Extracted records:
--- START ---

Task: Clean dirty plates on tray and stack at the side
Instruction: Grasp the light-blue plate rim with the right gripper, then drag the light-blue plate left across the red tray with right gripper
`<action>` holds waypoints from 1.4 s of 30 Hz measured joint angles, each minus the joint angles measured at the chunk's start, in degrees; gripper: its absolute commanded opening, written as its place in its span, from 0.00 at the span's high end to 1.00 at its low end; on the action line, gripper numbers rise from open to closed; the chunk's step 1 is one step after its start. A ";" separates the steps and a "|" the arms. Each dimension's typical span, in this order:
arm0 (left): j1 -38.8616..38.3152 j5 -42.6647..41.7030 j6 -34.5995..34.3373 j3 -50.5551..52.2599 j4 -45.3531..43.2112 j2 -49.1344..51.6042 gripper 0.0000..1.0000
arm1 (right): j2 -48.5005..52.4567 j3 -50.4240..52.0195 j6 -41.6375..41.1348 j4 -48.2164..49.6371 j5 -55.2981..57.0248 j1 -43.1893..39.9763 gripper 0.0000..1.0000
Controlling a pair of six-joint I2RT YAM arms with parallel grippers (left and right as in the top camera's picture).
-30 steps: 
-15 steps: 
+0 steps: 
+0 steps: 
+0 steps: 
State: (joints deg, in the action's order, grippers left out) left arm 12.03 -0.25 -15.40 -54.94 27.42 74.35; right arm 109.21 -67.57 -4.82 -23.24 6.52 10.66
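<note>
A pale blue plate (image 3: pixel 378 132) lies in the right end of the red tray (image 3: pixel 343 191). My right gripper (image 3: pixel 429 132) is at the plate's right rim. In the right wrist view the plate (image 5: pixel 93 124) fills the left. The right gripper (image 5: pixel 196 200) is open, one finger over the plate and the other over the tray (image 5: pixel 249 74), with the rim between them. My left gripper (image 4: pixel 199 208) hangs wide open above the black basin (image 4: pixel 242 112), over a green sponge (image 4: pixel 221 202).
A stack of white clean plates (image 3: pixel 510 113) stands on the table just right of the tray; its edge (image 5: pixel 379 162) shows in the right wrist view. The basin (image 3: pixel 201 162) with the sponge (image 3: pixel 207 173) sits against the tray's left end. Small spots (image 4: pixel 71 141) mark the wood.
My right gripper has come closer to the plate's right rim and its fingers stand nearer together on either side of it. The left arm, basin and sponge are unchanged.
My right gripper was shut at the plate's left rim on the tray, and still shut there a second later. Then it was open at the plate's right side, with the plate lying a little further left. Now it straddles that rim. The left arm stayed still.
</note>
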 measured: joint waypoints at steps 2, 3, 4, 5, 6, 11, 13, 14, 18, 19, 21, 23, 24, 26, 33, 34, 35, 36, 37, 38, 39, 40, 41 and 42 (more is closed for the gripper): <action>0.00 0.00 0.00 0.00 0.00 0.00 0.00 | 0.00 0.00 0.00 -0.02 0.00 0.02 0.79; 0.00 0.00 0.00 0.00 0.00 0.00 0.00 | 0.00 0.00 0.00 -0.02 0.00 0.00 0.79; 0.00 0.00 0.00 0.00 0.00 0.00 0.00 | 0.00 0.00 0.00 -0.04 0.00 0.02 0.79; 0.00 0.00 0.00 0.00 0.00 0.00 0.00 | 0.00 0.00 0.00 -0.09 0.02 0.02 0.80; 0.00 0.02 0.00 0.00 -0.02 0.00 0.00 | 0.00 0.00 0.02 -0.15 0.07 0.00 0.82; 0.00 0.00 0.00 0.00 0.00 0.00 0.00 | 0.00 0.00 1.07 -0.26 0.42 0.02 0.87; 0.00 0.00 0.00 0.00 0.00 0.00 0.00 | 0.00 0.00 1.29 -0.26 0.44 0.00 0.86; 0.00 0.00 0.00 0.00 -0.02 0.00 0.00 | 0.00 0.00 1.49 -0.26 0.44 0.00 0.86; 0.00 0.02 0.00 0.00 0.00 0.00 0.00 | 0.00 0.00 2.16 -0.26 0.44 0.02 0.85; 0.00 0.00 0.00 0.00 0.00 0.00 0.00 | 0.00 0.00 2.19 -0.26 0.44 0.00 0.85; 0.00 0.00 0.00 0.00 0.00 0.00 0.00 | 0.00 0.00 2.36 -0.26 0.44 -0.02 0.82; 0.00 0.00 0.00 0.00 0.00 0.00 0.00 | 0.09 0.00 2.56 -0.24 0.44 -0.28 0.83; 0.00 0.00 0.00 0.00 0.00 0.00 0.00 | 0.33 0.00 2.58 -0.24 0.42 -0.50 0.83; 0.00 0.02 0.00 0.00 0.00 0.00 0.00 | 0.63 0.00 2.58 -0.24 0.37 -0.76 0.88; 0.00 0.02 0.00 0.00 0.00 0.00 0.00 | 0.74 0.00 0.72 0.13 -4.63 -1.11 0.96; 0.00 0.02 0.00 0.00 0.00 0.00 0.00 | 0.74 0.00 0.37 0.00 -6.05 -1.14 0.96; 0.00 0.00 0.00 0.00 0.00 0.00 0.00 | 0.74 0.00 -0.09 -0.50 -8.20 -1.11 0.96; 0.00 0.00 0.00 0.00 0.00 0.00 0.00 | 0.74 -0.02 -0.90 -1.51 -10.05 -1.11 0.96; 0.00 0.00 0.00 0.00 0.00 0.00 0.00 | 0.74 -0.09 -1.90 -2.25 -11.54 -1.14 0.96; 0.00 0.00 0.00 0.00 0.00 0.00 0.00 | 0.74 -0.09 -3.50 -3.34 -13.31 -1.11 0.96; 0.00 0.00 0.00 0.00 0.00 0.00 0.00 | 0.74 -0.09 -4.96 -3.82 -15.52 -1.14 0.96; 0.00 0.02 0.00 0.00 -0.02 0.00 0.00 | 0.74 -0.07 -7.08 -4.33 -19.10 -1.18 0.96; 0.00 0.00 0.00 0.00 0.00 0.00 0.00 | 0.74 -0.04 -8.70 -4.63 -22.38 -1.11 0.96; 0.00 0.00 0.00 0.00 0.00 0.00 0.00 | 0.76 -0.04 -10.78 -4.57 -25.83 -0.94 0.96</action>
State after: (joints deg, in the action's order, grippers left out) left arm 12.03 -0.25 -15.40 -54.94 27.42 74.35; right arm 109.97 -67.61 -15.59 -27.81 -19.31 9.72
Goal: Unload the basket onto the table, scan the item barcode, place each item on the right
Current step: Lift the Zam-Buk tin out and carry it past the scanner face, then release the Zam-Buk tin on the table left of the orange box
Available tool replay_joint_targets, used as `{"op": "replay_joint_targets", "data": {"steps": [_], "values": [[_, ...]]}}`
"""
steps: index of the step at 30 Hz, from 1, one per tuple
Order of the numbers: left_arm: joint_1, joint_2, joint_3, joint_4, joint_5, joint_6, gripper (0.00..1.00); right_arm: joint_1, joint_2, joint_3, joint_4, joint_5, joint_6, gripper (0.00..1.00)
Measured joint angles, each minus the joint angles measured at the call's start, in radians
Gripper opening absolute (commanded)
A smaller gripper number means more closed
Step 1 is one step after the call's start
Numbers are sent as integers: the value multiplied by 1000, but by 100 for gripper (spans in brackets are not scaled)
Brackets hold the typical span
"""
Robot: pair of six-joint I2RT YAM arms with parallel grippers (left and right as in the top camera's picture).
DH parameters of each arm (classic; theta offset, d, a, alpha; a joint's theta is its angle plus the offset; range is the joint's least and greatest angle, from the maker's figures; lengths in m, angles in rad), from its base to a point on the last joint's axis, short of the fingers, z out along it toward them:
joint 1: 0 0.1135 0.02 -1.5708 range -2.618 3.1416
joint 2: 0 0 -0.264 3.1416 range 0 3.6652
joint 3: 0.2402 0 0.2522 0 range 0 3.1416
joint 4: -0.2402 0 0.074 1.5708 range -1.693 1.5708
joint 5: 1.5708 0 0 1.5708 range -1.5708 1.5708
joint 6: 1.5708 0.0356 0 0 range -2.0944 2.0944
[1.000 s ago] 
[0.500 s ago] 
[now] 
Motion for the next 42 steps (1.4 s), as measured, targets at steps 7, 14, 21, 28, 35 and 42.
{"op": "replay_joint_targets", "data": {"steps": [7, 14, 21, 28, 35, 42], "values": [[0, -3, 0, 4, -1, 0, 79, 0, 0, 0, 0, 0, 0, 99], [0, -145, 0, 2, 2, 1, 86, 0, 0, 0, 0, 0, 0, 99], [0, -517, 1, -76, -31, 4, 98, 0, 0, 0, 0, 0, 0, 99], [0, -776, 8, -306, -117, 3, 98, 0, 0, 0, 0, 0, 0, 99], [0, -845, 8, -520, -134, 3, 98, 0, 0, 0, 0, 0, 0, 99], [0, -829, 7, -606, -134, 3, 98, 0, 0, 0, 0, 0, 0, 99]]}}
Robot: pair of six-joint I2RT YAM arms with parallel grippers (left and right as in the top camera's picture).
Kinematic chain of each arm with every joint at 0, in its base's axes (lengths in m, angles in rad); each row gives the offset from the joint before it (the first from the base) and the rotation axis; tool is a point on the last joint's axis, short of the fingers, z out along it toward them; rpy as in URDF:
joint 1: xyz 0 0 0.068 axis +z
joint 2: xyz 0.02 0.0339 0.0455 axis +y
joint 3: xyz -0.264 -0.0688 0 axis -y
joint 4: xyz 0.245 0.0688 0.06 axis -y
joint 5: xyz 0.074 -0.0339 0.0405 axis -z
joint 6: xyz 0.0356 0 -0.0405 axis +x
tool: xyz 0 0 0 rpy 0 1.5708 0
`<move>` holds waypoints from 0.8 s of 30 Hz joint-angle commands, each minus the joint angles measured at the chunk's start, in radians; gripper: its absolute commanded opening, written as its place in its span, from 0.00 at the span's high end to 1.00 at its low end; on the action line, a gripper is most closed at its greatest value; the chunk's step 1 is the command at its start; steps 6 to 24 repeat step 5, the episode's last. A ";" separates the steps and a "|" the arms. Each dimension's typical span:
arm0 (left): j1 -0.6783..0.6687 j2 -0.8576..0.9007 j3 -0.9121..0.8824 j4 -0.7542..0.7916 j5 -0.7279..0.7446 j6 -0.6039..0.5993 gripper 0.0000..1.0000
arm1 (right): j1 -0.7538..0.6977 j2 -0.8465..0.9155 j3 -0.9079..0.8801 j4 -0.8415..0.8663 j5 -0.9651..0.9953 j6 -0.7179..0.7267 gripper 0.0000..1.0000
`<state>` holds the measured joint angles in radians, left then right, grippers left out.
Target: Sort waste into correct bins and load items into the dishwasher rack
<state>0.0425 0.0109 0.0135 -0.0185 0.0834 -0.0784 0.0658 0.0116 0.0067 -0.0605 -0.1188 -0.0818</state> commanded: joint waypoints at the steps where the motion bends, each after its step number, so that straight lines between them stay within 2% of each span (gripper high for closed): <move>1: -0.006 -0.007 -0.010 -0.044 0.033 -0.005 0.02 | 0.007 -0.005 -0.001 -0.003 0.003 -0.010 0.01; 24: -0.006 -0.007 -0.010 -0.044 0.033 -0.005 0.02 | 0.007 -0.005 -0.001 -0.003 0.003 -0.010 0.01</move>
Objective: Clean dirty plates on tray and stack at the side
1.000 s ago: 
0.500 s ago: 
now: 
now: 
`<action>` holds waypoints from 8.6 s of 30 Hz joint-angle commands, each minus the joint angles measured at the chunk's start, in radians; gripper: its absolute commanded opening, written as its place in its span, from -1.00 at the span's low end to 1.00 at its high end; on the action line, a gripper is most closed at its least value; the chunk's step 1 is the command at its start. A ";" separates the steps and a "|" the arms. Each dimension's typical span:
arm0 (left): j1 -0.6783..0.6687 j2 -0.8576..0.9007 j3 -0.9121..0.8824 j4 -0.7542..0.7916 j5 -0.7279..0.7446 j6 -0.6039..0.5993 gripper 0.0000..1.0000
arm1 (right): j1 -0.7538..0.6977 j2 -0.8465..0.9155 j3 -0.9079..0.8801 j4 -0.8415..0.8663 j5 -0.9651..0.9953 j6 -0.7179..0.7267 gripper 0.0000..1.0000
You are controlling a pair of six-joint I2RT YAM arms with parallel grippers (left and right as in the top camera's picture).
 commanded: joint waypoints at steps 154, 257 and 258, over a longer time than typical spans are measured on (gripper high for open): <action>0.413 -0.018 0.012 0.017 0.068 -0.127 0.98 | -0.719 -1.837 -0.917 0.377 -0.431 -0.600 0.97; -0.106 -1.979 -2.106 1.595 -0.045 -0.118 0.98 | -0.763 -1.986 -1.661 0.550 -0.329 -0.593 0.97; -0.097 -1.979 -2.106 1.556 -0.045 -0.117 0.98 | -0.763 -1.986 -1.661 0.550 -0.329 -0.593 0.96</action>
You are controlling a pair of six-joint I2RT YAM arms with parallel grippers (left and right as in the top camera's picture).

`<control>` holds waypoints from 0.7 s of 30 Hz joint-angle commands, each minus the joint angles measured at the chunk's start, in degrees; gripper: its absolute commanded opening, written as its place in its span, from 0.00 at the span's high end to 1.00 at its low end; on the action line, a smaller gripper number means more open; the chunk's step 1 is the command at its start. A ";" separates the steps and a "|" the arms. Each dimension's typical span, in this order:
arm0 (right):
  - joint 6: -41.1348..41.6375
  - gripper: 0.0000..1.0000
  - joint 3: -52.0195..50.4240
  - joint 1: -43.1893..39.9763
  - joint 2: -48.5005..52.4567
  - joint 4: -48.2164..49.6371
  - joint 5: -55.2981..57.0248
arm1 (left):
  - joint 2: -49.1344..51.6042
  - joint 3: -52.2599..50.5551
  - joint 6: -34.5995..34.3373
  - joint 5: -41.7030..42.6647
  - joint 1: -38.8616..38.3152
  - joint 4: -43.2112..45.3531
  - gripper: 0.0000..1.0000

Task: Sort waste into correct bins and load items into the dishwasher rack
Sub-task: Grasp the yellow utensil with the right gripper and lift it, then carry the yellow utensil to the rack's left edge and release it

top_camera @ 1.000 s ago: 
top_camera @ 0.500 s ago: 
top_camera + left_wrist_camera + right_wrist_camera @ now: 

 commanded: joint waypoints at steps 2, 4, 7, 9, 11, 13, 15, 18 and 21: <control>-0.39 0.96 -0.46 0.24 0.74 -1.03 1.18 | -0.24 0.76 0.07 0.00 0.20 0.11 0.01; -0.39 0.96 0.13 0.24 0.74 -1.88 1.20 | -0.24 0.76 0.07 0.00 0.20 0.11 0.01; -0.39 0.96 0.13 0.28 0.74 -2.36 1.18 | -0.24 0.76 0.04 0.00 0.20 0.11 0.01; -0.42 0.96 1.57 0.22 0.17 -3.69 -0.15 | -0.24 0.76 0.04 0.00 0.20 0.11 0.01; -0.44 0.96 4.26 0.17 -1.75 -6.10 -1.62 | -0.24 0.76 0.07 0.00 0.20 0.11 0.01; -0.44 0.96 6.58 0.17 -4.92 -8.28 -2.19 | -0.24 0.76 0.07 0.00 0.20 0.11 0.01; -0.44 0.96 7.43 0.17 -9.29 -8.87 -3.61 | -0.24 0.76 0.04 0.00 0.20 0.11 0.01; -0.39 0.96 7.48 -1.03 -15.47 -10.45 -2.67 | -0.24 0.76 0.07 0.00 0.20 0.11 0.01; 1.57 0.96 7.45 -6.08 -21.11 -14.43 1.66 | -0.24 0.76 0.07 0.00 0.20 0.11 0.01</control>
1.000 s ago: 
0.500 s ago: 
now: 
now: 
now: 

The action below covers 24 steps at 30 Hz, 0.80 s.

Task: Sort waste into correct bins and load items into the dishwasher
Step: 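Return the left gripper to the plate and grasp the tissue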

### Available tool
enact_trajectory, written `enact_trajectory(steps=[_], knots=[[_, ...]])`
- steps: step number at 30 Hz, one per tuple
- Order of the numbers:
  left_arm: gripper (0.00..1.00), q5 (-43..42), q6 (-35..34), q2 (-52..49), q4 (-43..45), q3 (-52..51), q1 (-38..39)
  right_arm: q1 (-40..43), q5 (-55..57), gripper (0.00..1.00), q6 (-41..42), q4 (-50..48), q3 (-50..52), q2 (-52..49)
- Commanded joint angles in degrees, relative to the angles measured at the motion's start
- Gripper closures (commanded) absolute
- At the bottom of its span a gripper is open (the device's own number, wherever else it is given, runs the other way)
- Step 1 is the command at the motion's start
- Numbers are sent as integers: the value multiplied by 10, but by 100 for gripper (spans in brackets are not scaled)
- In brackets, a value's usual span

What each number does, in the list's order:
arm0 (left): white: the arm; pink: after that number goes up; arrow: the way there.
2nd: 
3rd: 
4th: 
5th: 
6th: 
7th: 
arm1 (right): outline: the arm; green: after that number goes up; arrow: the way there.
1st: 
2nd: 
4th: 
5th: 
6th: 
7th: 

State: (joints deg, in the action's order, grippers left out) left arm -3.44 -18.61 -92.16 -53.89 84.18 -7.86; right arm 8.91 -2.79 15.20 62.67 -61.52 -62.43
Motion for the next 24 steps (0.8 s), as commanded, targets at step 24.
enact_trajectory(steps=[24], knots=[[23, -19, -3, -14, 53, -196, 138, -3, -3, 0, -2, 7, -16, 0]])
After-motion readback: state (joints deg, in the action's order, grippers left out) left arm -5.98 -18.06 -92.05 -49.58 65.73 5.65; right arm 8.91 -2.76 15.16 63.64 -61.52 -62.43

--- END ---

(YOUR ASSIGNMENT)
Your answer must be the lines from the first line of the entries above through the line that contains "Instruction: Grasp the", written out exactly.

(RESPONSE AREA)
Task: Clean dirty plates on tray and stack at the side
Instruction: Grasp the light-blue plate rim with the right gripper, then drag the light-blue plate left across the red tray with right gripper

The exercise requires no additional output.